Among the best-known works are Heinrich Zschokke's secret society novel Abällino the great bandit (1793) as the forerunner of the horror romance and Christian August Vulpius ' six-volume Rinaldo Rinaldini, the robber captain (partial volumes 1799-1801), which was always the most popular German-language work of the genre until the 20th century was reissued, edited and filmed several times, finally Carl Gottlob Cramer wrote colportage novels such as Der Dom-Schütz und seine Gesellen (1803) in series production .

A connection to the (literarily demanding) detective novel can be found in Eugène Sue in Les Mystères de Paris (1843), Alexandre Dumas the Elder La San-Felice et Emma Lyonna (1865) and in Charles Dickens ' serial novels , to the adventure novel in Robert Louis Stevenson's Treasure Iceland (1883), especially for the Wild West novel in Friedrich Gerstäcker's Die Rußpiraten des Mississippi (1848).
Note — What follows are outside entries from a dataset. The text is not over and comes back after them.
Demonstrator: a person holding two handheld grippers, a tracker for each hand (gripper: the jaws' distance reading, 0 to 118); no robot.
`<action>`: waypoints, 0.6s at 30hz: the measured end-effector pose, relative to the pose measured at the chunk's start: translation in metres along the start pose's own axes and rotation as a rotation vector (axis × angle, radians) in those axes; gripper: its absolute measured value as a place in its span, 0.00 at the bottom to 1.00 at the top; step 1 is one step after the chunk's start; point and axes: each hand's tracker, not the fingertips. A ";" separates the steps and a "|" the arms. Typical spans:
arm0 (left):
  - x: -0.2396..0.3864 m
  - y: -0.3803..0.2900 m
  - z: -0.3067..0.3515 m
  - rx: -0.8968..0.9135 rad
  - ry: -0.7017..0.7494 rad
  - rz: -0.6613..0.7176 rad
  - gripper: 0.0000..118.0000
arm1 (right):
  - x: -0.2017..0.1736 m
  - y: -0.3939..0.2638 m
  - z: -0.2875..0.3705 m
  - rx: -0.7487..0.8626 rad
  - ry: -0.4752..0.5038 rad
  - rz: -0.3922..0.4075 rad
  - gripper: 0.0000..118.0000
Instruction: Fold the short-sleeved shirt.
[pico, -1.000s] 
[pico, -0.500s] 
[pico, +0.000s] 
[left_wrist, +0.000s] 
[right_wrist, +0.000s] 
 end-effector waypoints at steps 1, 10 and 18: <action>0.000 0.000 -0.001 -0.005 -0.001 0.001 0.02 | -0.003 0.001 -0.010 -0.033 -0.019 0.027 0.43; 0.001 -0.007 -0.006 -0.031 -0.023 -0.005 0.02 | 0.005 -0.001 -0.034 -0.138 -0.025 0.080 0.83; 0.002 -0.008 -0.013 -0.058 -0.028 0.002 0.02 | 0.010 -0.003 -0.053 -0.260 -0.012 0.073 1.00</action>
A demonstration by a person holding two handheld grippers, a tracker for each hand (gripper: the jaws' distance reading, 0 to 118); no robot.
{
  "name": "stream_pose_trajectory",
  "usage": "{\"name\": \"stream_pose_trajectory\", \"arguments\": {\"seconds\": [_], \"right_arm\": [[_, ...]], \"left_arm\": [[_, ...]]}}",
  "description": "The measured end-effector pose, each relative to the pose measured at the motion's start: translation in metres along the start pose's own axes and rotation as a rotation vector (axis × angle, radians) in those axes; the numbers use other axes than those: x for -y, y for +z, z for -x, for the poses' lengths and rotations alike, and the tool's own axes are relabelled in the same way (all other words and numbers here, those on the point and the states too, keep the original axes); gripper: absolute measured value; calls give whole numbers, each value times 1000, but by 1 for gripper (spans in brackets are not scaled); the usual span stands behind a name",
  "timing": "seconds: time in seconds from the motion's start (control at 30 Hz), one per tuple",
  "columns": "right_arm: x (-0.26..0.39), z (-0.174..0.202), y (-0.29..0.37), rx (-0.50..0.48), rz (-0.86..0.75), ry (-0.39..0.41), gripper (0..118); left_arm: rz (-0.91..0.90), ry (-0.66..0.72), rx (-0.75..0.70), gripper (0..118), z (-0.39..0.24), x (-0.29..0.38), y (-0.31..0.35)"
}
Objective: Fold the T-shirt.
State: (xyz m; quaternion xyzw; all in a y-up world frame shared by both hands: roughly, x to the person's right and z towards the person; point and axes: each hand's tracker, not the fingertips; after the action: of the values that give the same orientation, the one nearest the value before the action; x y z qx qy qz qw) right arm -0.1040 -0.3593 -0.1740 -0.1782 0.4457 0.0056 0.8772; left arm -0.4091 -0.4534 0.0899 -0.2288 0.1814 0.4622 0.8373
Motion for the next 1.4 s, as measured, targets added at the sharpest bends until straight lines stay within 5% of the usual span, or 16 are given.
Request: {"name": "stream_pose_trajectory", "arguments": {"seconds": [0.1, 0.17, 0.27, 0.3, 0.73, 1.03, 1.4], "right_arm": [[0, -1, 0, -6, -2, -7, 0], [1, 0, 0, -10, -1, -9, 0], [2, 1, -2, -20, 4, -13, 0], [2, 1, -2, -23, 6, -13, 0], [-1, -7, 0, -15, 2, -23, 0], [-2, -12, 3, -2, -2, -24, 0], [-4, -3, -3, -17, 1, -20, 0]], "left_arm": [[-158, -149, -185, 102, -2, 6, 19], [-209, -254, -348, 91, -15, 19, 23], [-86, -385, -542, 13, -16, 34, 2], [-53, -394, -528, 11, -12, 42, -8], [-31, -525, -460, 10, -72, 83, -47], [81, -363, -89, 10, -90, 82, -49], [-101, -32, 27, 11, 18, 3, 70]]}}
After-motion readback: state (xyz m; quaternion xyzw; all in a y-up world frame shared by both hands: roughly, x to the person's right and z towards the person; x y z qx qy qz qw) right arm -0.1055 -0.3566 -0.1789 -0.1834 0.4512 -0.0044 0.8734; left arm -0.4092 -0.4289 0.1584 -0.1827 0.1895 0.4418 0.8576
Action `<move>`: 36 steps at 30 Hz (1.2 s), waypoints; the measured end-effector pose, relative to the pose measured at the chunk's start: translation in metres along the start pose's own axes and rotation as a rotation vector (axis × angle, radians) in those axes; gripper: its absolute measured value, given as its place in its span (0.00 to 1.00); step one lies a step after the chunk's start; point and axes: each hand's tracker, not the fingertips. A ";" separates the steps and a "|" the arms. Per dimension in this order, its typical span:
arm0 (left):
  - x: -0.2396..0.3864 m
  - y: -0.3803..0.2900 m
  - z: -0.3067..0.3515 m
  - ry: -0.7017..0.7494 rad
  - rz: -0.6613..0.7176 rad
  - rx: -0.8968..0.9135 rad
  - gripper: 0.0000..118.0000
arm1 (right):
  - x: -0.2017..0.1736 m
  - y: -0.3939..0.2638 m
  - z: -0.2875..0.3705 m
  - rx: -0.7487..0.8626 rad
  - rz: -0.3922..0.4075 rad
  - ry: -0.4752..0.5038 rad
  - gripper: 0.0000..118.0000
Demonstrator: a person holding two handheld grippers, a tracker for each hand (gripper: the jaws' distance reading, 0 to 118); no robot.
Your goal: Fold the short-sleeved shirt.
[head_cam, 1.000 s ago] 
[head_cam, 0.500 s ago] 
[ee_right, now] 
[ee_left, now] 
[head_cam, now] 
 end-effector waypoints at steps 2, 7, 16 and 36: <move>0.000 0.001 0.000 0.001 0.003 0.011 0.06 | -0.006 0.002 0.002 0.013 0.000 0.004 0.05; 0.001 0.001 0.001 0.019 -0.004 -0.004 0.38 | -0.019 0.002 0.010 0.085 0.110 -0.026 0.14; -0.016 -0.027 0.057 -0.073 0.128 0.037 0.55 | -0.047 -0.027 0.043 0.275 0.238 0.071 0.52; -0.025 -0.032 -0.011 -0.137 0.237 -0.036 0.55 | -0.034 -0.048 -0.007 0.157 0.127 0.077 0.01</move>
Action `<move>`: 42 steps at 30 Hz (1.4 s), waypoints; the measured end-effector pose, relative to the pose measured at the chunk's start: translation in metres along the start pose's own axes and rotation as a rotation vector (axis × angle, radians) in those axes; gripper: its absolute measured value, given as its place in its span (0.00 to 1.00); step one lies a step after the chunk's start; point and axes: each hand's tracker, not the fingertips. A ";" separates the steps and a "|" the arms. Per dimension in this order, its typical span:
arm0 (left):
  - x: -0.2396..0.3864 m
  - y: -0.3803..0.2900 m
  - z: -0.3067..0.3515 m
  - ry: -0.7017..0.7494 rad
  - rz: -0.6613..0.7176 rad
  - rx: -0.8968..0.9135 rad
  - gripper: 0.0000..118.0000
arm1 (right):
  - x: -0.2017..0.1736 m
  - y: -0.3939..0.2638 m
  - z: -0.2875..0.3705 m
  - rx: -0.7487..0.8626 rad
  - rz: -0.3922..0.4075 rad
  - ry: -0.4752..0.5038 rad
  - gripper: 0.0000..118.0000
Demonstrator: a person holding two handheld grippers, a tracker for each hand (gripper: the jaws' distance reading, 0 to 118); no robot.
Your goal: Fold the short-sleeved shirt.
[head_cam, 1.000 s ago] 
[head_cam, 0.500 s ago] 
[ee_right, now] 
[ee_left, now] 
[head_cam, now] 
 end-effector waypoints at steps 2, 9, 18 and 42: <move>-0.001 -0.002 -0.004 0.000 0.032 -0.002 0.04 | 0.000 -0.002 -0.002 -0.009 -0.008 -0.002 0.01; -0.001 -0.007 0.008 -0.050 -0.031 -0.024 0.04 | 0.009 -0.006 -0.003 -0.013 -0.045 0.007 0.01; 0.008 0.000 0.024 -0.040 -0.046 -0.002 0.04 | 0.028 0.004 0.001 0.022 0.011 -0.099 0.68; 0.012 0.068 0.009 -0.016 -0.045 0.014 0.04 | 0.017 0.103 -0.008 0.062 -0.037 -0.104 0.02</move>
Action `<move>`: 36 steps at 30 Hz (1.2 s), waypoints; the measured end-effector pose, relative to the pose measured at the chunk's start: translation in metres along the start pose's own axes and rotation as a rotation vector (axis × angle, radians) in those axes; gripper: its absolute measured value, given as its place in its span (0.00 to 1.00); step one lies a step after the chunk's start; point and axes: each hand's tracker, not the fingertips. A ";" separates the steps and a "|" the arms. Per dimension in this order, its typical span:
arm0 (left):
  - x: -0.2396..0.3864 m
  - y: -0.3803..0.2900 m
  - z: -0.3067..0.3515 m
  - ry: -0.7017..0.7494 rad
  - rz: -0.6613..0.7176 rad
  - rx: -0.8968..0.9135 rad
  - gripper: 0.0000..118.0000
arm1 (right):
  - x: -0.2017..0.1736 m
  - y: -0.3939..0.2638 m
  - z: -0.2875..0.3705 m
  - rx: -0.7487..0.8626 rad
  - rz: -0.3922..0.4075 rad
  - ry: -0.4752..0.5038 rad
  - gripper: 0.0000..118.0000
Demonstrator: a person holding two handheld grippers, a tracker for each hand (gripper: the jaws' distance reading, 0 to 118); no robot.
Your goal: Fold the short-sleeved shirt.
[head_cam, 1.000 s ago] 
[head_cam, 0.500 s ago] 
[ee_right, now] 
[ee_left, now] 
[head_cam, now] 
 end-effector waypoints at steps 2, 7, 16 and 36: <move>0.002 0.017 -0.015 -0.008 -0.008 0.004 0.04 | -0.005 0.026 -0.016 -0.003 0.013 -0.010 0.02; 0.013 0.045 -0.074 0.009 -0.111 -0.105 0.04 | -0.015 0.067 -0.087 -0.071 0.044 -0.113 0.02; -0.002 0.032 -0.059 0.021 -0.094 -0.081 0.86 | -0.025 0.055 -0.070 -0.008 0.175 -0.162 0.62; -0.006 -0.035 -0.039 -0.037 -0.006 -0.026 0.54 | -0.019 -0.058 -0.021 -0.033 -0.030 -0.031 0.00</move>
The narrative technique , which is mostly loosely trained in novelistic style, emphasizes a chain of individual, action-rich events rather than closed storylines.

More authors and works

literature

  • Johann Wilhelm Appell: The knight, robber and horror romance . On the history of German entertainment literature. Leipzig 1859 ( digitized ).
  • Holger Dainat: Abaellino, Rinaldini and the like. On the history of the robber novels in Germany. Studies and texts on the social history of literature 55. Niemeyer, Tübingen 1996.
  • Peter Domalgalski: Trivial literature. History production reception . Breisgau 1981.
  • Carl Müller-Fraureuth: The knight and robber novels . A contribution to the educational history of the German people. Hall a. P. 1894.